I appreciated the clear rendering of the mechanisms of the quake and consequent tsunami— subduction of the Pacific plate beneath this outpost of the North American plate with massive uplift of the seafloor and displacement of voluminous amounts of seawater. Reporters for the Journalcontextualized the historic proportions of the seismic event (the fifth-largest recorded earthquake in the past century and the biggest in Japan in three hundred years); they lauded the country’s high degree of earthquake preparedness.
What struck me most, however was the extensive coverage of the economic implications of the quake for the global economy and speculations about how quickly life in and beyond Japan could get back to normal especially in terms of industrial and technological production. Of course I realize that business and financial news is that paper’s focus, nonetheless, I’d like to take the opportunity offered by this recent cascade of events to highlight a lesson that I think the Earth offers about reactions to stresses that can traumatize all living beings.
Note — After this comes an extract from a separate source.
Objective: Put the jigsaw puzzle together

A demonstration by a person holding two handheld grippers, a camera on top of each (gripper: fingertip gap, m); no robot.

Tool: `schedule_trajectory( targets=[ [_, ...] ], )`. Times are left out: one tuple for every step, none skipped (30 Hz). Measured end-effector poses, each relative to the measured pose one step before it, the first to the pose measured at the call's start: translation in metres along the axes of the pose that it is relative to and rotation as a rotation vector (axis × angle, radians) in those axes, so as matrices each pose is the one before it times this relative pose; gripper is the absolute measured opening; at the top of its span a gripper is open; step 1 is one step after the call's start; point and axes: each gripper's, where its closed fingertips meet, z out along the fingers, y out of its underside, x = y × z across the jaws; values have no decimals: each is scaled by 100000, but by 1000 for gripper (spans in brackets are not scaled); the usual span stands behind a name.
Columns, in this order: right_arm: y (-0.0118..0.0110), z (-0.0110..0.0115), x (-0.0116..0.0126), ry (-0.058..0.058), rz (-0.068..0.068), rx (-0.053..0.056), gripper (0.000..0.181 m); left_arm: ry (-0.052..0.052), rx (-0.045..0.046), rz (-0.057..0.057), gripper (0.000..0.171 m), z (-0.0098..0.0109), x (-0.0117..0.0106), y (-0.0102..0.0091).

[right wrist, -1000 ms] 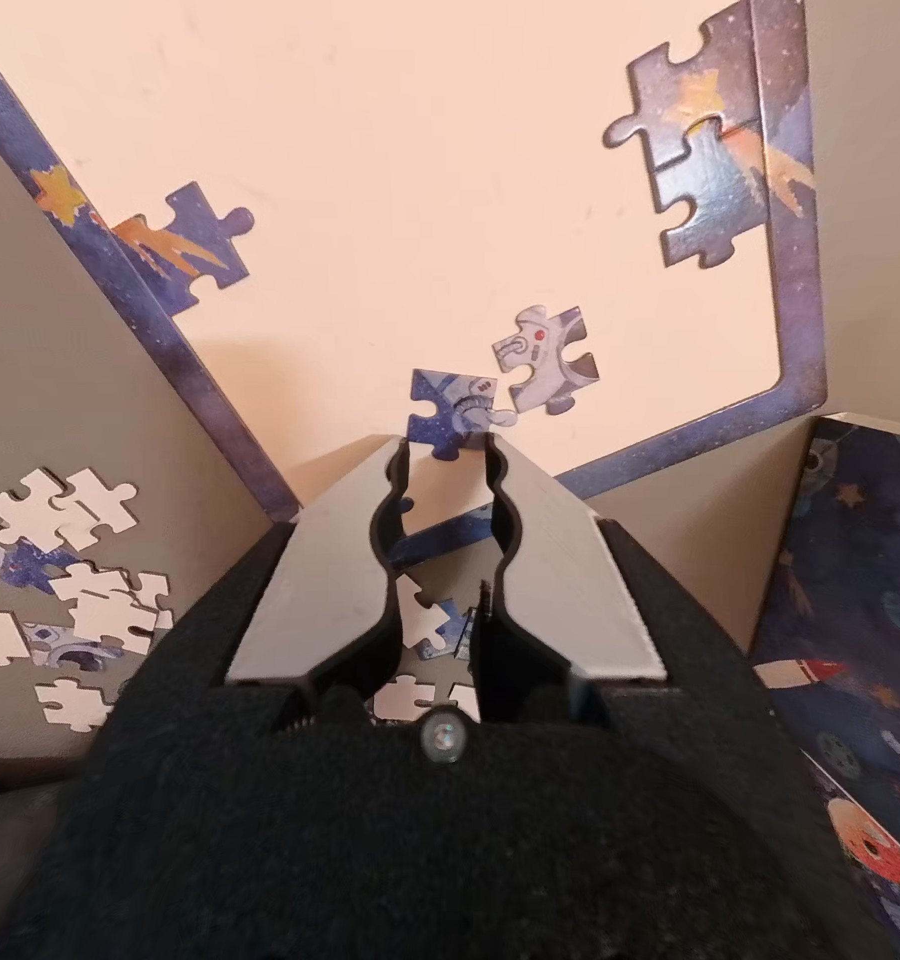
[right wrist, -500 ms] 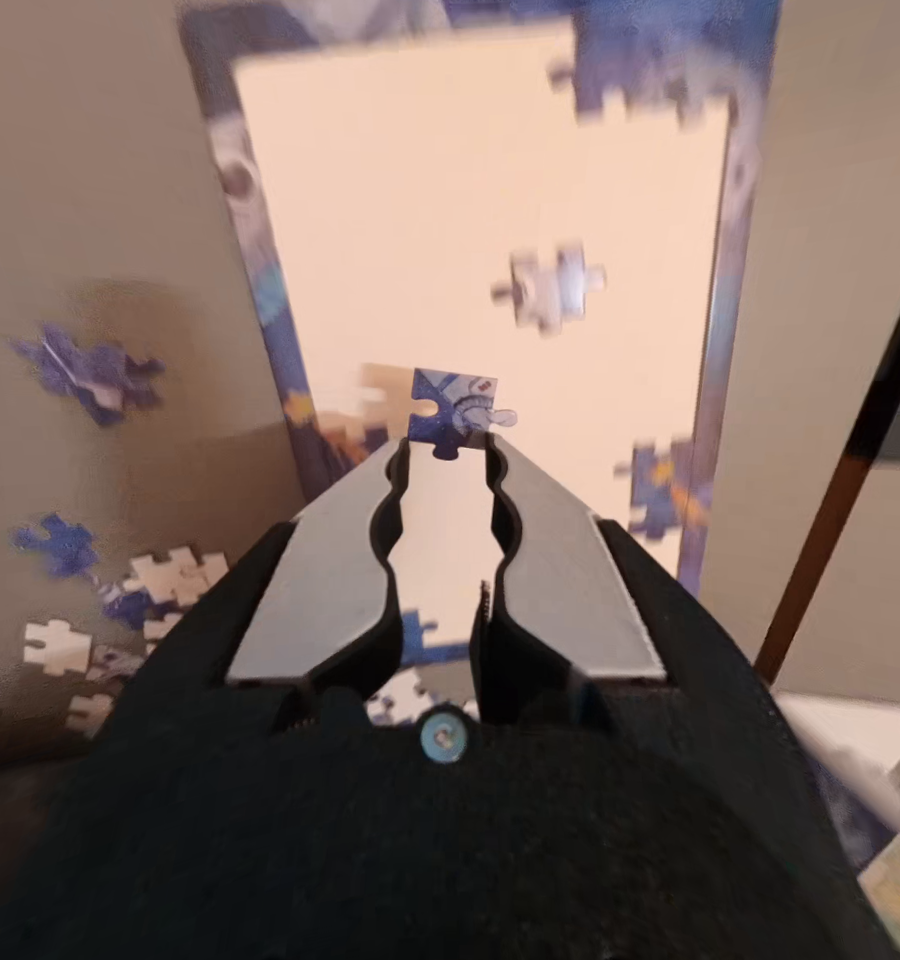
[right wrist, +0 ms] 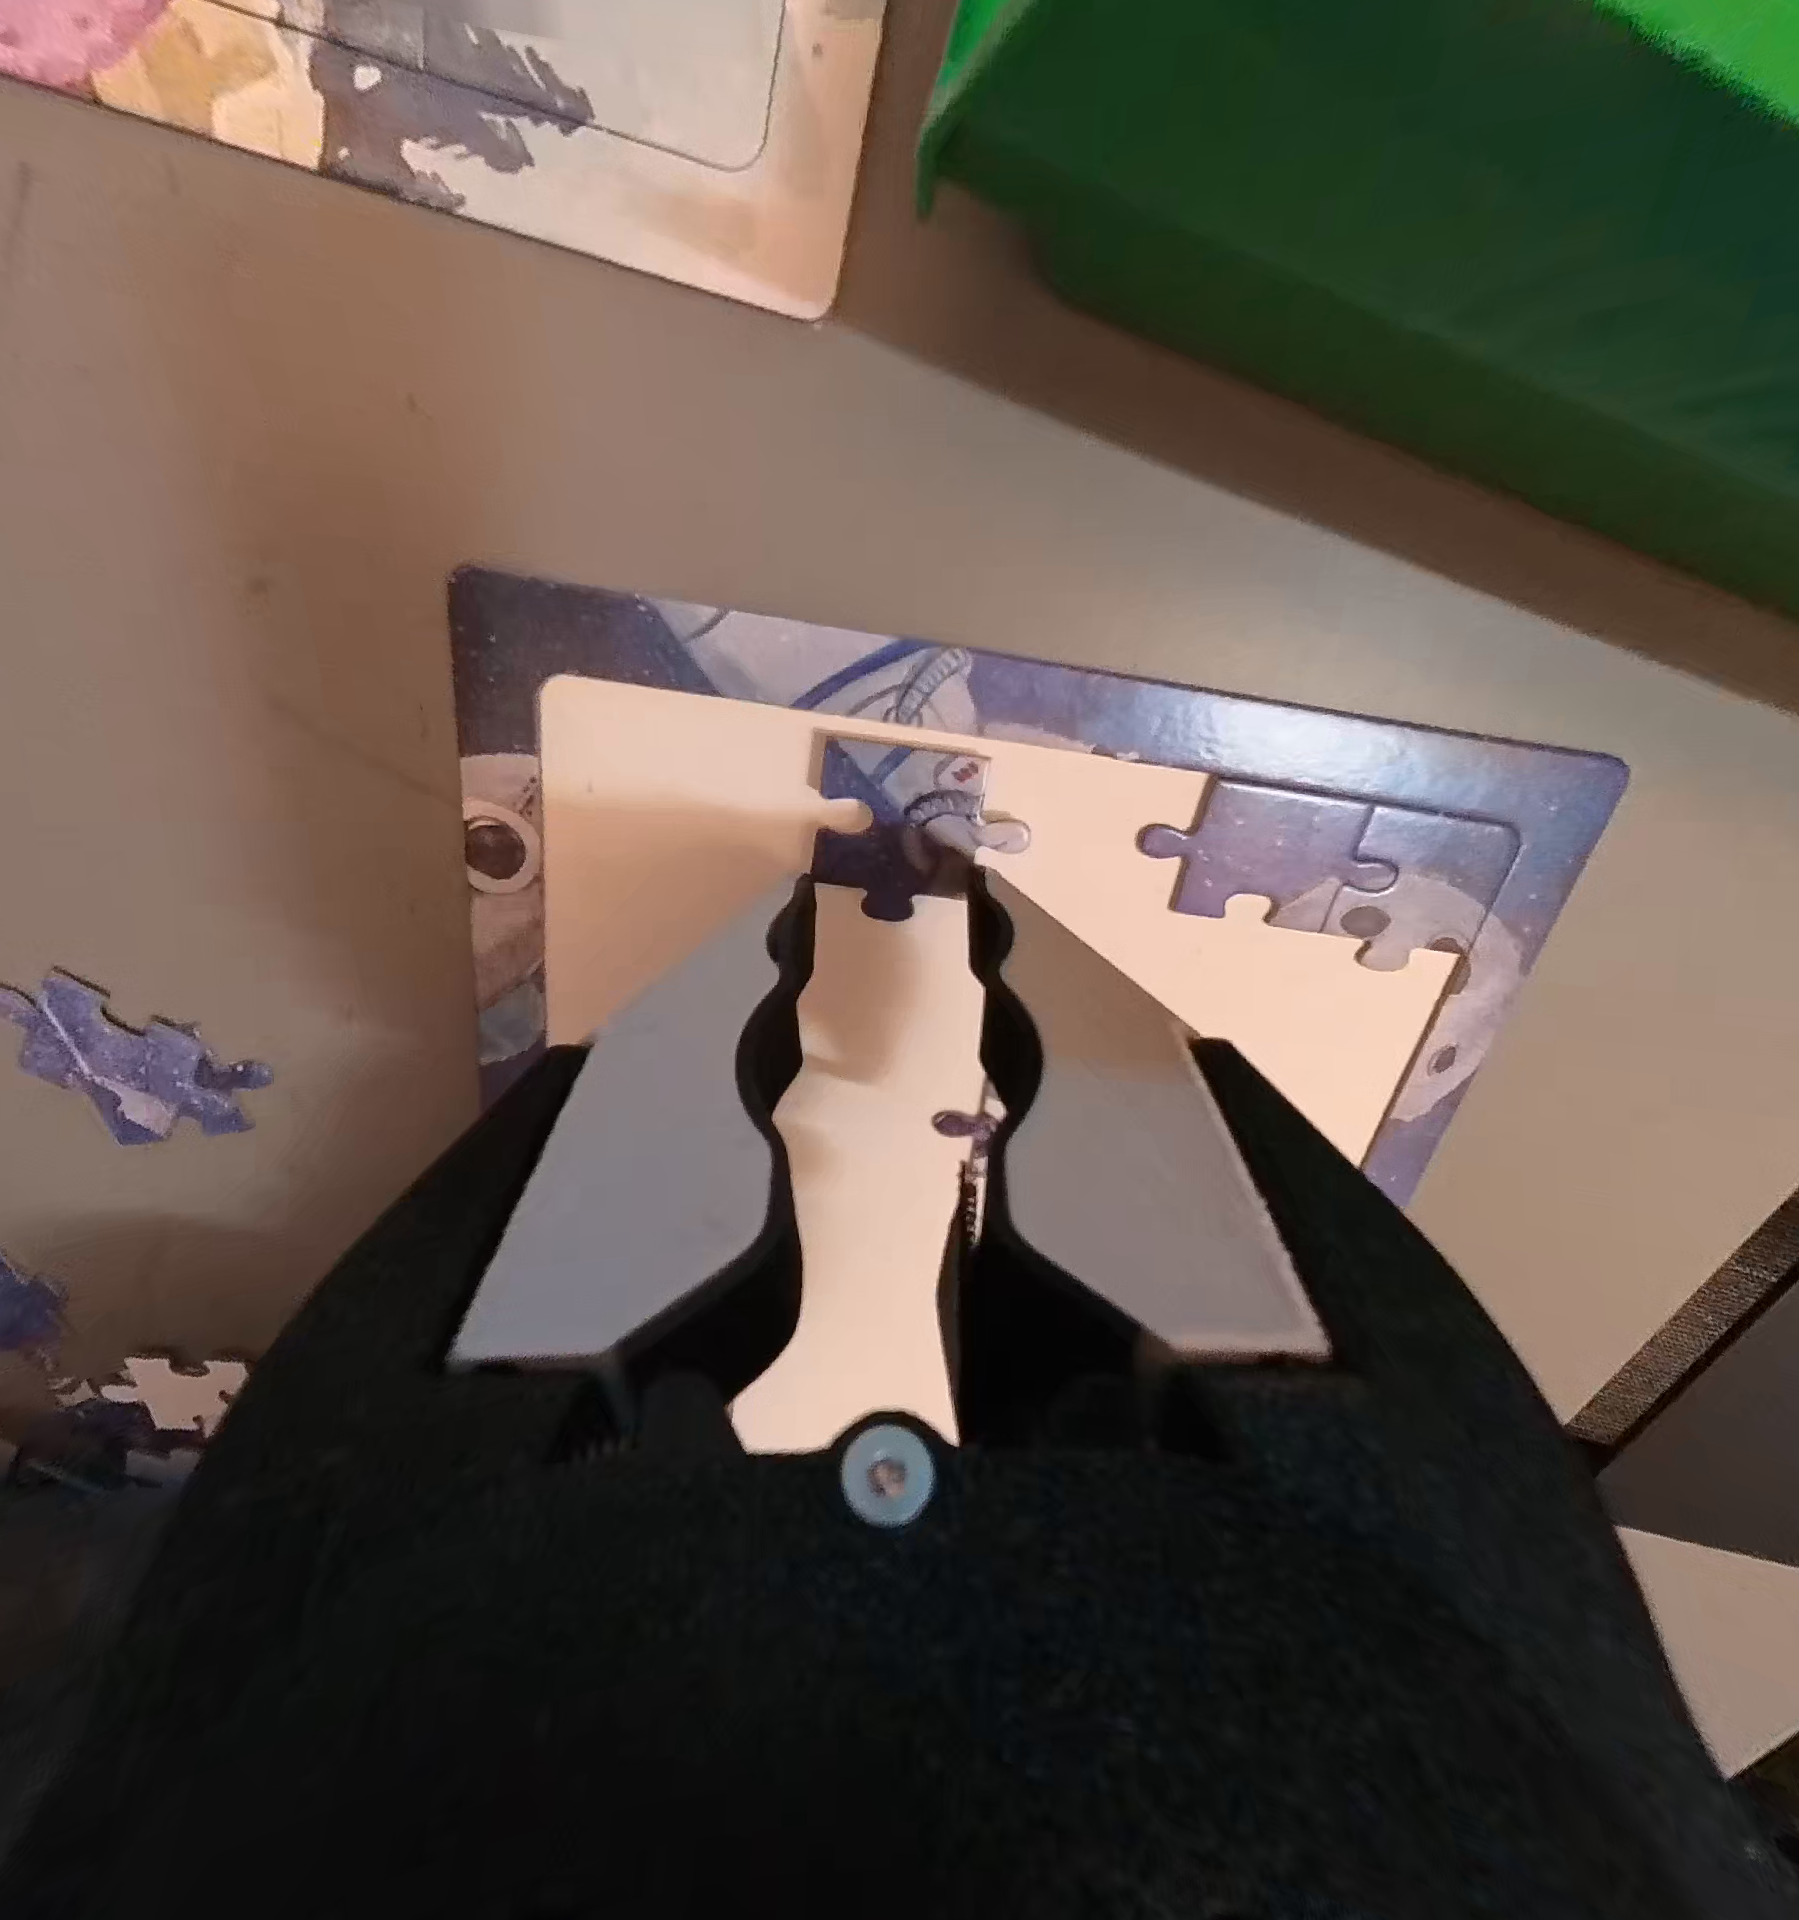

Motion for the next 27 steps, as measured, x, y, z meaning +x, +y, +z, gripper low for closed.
schedule_trajectory(
  targets=[
    [-41, 26, 74, -19, 371, -10, 29, 65, 371, -148, 34, -57, -7, -54],
    [-60, 35, 34, -332, 318, 117, 29, -66, 420, 49, 34, -47, -5, -75],
    [5, 21, 78, -100, 321, -154, 29, -11, 138, 142, 34, -10, 15, -19],
    [16, 39, 40, -247, 388, -169, 29, 47, -152, 216, 34, 19, 31, 26],
    [-2, 60, -62, -709, 306, -204, 29, -9, -175, 280, 34, 15, 33, 33],
    [-20, 50, -54, -408, 30, -87, 29, -39, -105, 291, 34, 13, 22, 13],
    [25, 33, 5, 76, -76, -298, 29, 1, -77, 278, 34, 15, 29, 9],
    [87, 44, -16, -9, 70, -701, 29, -47, -71, 243, 34, 9, 27, 20],
    [96, 52, -2, -54, 185, -686, 29, -27, -88, 160, 34, 10, 11, 5],
    [53, 35, -18, -20, -28, -363, 29, -18, -54, 78, 34, 10, 6, 19],
    [-18, 29, -66, -223, -216, 101, 29, 17, 40, -2, 34, -7, 10, -12],
    [-61, 3, -27, -72, -114, 279, 29, -12, 141, -39, 34, -10, -10, -19],
    [-71, 7, -42, -287, 118, 351, 29, 10, 137, -30, 34, -18, -2, -15],
    [-37, 11, -76, -541, 107, 130, 29, 7, 28, -30, 34, -4, -5, -5],
    [-34, -4, -44, -125, -199, -21, 29, -1, -55, 3, 34, 10, 2, 6],
    [-17, -6, -21, 74, -230, -12, 29, 15, -70, 37, 34, 1, 7, 11],
    [-53, -10, -116, -547, -98, 14, 29, 7, 8, 53, 34, 6, 5, 0],
    [-95, 0, -101, -341, -181, 259, 29, -35, 48, 20, 34, -5, -1, -4],
    [-74, -10, -34, 51, -216, 128, 29, -9, -15, -28, 34, -1, 1, 2],
    [-1, 27, 1, 127, -64, -312, 29, 24, -46, -42, 34, 13, -5, 1],
    [-12, 21, -12, 18, -105, -244, 29, -6, -20, -69, 34, -7, -4, 2],
    [-30, 2, -19, 11, -97, -81, 29, 11, 20, -54, 34, 3, -8, -6],
    [-15, -5, -20, -4, 33, -163, 29, 0, 13, -27, 34, 3, 0, 8],
    [0, -2, -16, 26, 30, -262, 29, 29, -17, -5, 34, -1, 4, 2],
    [-28, -9, -101, -299, 3, -114, 29, -8, -23, 23, 34, 4, 5, 4],
    [-19, 0, -64, -53, -202, -129, 29, -14, -5, 31, 34, -2, 9, 4],
    [0, -8, -17, 208, -97, -216, 29, 10, 33, 27, 34, -7, 7, -11]
  ],
)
As readers of this blog know, I’m a seeker of Earth dharma—examples of Earth processes that resound with the wisdom of dharma teachers. For me, this recent temblor echoes teachings related to the devastating effects of the build-up of stress on a body and mindful approaches to healing.
In this seismic event, a locked fracture at the juncture of two lithospheric plates caused strain to accumulate in the rocks beneath the sea near the east coast of Honshu, Japan. It was released catastrophically as images of demolished landscapes and towns continue to show. As one geophysicist put it, “the rocks cracked under the pressure.”
I find it impossible not to take this as a metaphor for the effect on the human body of stress accumulated over the long-term and extract from it ideas about the delicacy of healing after such crises on earth. I’m sure others must have the same impulse but I feel especially inclined to it just coming off this field trip which took me to, among other places, Carlsbad Caverns (in New Mexico, just over the Texas border).
The moist, cool, subterranean world of Carlsbad Caverns beneath the rugged, desert landscape is an unparalleled realm of colossal chambers and extraordinary cave formations (known to geologists as speleothems). Formed a few million years ago by the dissolution of parts of a much older reef—the remains of sponges, algae and other marine invertebrate organisms that lived during the late Paleozoic—and then decorated beginning around 500,000 years ago, drop by drop, with crystals of calcite, steep passages connecting horizontal levels provide access to the Earth’s shallow interior.
While walking along the dimly lit paths through the caverns, I pointed out to one my medical school-bound students, “popcorn” speleothems precipitated so as to resemble, in my view, the alveoli of human lungs.
She marveled at the formation along with me. Then, further down the trail commented, “I feel like I’m walking inside the body of the Earth.” I couldn’t have agreed more.
Upon learning of the Japan quake, President Obama said at a news conference, “Today’s events remind us of just how fragile life can be.” Ostensibly sturdy, our Earth and all living beings on it are really quite delicate. The Prime Minister of Japan asserted that the current situation is the most severe crisis the country has faced since World War II and one that, in his words, will require people to join together in order to overcome the catastrophe. I agree that people will need to cooperate with one another but I think also that the current situation requires honesty (what is happening at those damaged reactors?) and patience. Is a focus on the possible effects of the catastrophe on the global economy a compassionate first response?
This portion of the Earth and the people who live there have experienced what my colleague David Applegate, senior science adviser for earthquakes at the U.S. Geological Survey has called a “low probability, high consequence” event. Foremost among my responses to the crisis, fresh from my recent intimate encounter with the Earth, is the wish that all living beings effected by this trauma be healed over the course of time.